EXERCISE INSTRUCTIONS:
Lift out, unaltered, the lines of the material below between the line holding "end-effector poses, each" and the line holding "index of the", counting both.

[RAW DATA Boundary: Start]

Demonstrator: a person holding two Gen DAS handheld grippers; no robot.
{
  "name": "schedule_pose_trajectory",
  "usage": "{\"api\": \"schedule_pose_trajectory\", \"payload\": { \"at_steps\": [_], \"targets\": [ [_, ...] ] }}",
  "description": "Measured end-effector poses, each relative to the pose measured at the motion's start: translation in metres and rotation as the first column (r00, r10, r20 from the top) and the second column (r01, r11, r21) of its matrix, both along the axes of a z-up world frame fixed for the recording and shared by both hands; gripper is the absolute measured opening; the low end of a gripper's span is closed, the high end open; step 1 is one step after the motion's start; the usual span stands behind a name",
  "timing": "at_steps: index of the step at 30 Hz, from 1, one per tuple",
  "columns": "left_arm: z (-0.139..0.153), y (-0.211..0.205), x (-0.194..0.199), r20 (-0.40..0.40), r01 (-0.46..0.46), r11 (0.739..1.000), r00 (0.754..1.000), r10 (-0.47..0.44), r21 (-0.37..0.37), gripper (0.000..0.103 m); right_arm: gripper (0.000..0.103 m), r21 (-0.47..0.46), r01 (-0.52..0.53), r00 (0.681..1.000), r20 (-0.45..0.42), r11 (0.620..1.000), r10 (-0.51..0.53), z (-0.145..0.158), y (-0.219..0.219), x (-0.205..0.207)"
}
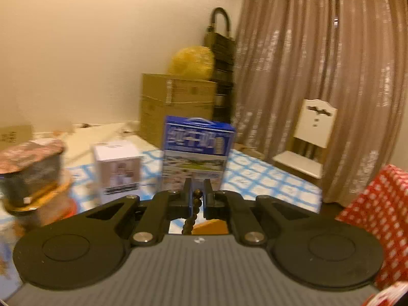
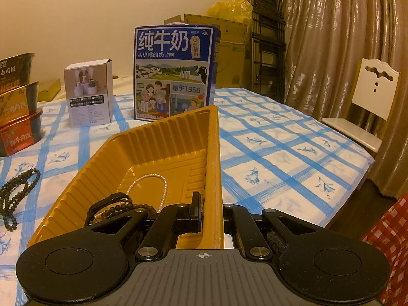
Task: Organize jewelry
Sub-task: 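Lift the bead strand high with the left gripper, then lower the strand into the orange tray and open the left gripper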
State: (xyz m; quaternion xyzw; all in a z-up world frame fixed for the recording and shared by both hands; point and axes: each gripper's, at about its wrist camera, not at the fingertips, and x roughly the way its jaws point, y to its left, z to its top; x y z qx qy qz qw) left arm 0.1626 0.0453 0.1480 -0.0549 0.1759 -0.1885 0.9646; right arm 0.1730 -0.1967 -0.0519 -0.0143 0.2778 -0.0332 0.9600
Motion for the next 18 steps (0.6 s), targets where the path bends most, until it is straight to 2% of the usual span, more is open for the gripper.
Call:
{"api": "schedule_pose_trajectory", "payload": {
  "at_steps": [8,12,18],
  "targets": [
    [-0.014,-0.06,0.028,-0.017,0.165,0.984,0.986,-0.166,-0.073,0.006,0.005,-0.003,-0.003,1.0,0.001,1.0,0.003,0.0,0.001,0.0],
    [-0.03,-0.087,0.04,-0.069,0.226,0.968,0.97,-0.234,-0.114,0.006,0.005,-0.005,-0.007,1.0,0.001,1.0,0.007,0.001,0.001,0.001],
    [-0.066,-0.111,0.06,-0.173,0.243,0.954,0.946,-0.273,-0.173,0.006,0.005,-0.007,-0.011,1.0,0.001,1.0,0.011,0.001,0.0,-0.001]
  ]
}}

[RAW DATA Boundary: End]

TASK OUTPUT:
  "description": "Measured end-effector poses, each relative to the pose measured at the motion's start: translation in metres and rotation as the first column (r00, r10, r20 from the top) and the second column (r01, r11, r21) of its matrix, both along the axes of a z-up world frame fixed for the recording and shared by both hands; gripper is the absolute measured opening; the low end of a gripper's span is closed, the high end open; step 1 is one step after the motion's start; the usual span stands behind a name",
  "timing": "at_steps: index of the step at 30 Hz, from 1, one per tuple",

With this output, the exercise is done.